++++ Available data
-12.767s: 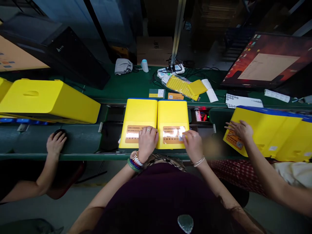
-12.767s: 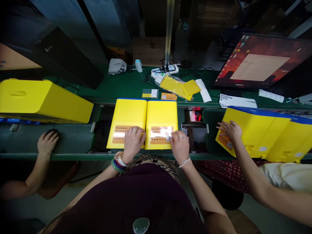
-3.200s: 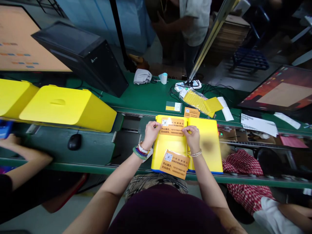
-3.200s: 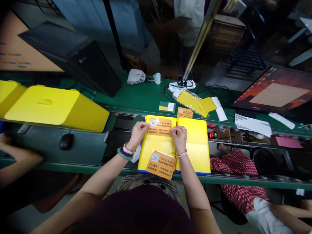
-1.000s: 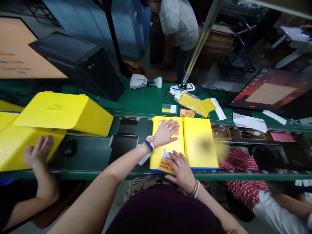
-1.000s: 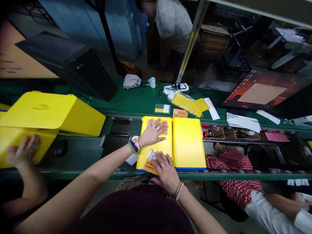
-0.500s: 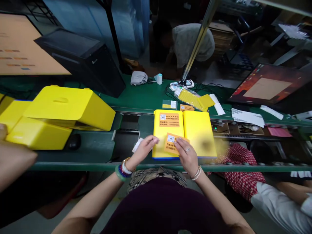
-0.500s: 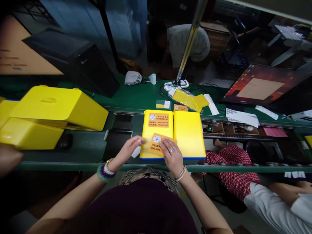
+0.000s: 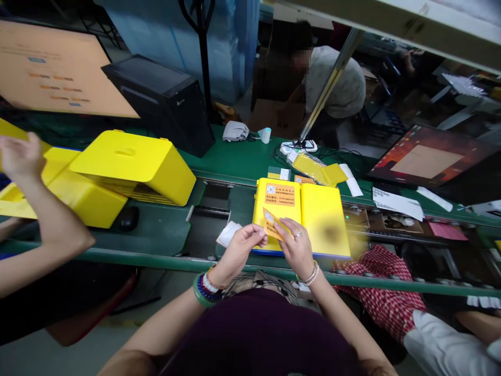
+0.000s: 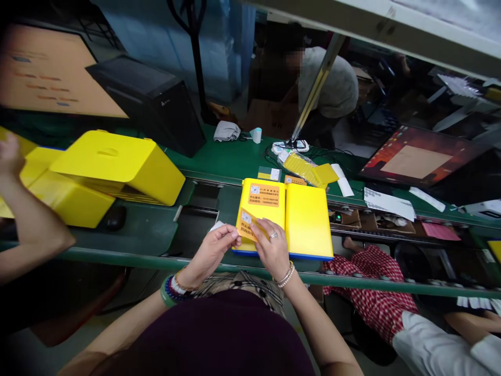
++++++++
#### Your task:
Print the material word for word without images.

#### Final answer:
-12.767s: 
-12.767s: 
-3.200s: 
-3.200s: 
-1.000s: 
-1.000s: 
-0.500s: 
-0.500s: 
+0.000s: 
+0.000s: 

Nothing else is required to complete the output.